One mistake I frequently encounter, though, is the employee’s insistence that the employer will probably settle or roll over by reason of his fear of the ‘adverse publicity’ which the case is bound to generate.

This is a serious mistake because the employee places far too much importance on the threat of ‘bad publicity’.

It is an understandable mistake to make because the employee has a problem that has caused her great anxiety and stress and it has been a large part of her every day life for a considerable amount of time.

And now she is going to finally take action and remedy the wrong done to her.

But the wider world at large has their own individual, personal problems.

They may be big or small ranging from paying the mortgage to buying food or other daily essentials to avoiding the sack to dodging redundancy to the health and welfare of their loved ones to the kids getting on satisfactorily in school to getting good exam results.

And so on.

The list goes on and on. Some people would just call it ‘life’.

These problems may understandably detract from them noticing whether you were treated unlawfully in work or not, and how your claim goes at the WRC.

Quite frankly, other people have their own issues and may not have too much time for your case against your employer. It may not even register on their radar.

Or if it does it is soon forgotten. Tomorrow’s fish and chips wrapper.

For this reason your employer may not have as much to fear on the publicity front as you would expect.

Workplace Relations Commission Claims are Private

Virtually all work related claims have to first be brought to the Workplace Relations Commission (WRC). However, the Workplace Relations Act at section 41 (13) states:

(13) Proceedings under this section before an adjudication officer shall be conducted otherwise than in public.

This means (virtually) all claims are held in private, not public.

Thus, the chances of a tremendous amount of bad publicity arising from the case are minimised.

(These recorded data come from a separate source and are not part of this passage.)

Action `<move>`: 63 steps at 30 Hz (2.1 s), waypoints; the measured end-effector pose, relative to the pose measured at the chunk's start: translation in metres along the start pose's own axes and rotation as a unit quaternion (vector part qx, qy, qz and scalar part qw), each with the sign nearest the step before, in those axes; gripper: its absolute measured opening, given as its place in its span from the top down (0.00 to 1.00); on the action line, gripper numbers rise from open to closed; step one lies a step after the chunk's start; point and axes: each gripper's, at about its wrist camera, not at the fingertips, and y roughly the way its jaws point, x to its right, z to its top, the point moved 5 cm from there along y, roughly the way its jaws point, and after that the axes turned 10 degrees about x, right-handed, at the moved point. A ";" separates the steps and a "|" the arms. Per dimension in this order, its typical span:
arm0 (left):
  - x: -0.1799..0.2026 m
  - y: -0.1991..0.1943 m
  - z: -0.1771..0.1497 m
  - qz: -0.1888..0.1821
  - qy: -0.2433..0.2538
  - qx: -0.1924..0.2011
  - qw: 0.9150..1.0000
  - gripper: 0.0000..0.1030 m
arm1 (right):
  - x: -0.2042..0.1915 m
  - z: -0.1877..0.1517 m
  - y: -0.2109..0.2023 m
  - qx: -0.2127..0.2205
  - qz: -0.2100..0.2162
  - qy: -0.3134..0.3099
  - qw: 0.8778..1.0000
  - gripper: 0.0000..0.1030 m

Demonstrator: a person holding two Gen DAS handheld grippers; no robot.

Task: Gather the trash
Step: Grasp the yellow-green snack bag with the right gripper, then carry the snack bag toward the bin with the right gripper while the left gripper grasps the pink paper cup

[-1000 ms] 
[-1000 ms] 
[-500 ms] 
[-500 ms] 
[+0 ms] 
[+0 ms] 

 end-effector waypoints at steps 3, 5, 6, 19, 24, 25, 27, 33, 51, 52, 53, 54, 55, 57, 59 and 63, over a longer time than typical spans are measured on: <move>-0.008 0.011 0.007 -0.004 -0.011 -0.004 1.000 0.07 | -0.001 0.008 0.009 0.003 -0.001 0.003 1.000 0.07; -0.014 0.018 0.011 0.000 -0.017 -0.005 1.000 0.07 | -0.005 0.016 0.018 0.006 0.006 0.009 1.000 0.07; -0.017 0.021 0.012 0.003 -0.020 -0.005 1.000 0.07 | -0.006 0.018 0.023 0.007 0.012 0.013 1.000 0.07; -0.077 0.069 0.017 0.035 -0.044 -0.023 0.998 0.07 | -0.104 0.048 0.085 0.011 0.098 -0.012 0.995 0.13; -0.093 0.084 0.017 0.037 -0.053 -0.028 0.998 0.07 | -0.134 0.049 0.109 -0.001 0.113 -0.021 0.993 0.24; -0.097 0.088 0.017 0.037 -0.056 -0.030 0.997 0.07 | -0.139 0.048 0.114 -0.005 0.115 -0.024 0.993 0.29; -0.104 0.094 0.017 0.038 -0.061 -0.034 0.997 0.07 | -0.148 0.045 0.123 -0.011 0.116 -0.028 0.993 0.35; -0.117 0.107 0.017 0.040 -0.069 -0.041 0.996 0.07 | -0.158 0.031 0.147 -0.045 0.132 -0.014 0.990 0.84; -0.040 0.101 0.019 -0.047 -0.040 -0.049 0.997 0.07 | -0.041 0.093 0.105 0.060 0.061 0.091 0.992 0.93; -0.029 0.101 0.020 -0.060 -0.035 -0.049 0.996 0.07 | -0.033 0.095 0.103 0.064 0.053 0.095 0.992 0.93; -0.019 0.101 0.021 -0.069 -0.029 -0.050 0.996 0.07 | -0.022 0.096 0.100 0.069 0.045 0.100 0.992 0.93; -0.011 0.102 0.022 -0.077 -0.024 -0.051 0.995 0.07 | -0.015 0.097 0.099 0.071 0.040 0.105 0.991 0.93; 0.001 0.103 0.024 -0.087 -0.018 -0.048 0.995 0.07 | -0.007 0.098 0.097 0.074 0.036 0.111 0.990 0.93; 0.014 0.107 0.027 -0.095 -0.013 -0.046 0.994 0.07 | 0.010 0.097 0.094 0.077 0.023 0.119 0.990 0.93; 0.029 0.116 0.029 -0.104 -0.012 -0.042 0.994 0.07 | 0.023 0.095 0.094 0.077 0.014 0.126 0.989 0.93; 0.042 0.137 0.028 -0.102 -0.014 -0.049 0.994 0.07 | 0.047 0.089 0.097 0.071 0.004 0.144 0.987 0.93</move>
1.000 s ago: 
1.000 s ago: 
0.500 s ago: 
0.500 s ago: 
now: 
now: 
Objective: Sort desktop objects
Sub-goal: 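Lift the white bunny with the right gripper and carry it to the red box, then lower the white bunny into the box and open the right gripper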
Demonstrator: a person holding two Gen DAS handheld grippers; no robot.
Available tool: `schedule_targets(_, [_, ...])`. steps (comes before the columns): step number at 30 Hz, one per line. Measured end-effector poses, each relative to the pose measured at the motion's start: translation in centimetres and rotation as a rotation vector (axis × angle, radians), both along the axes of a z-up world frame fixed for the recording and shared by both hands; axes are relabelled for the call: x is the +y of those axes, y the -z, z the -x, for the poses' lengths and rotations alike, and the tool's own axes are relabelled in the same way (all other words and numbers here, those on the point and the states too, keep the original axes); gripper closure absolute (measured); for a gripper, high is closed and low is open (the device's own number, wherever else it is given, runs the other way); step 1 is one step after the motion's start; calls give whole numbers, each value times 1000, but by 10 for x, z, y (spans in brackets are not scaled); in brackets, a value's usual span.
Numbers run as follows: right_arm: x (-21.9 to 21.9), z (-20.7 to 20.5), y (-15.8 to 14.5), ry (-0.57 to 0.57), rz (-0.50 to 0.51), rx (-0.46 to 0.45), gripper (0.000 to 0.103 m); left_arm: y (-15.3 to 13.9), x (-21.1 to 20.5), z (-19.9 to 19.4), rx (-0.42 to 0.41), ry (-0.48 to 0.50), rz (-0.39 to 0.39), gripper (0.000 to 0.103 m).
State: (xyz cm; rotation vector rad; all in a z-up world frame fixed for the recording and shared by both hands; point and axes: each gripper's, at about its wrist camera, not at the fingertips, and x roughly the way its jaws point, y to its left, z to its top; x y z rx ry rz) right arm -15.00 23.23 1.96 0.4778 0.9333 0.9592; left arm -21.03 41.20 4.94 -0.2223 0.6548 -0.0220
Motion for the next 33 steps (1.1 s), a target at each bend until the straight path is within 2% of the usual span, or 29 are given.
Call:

And to make matters worse from a publicity perspective all decisions of the Workplace Relations Commission when published on their website are anonymised-that is, the identity of the parties is not disclosed and the decisions will have titles like ‘A Worker Versus a Retail Company’ or other nondescript, anonymous titles.

Conclusion

If you bring an employment related claim against your employer you need to weigh up carefully the pros and cons of your case, the potential outcomes, and the cost. These are the factors that you should place most emphasis on when arriving at a decision.

If you lose your case and you appeal to the Labour Court your case will be held ‘in public’ and there may be greater scope to wave the ‘adverse publicity’ stick as a weapon against your employer.

But in looking at your options in a WRC claim my advice is not to overegg the pudding in relation to idea that the employer will be fearful of the tremendous amount of bad publicity surrounding your case.

Because the reality is quite different, apart from some exceptional cases which hit the headlines for obvious reasons unique to that particular case.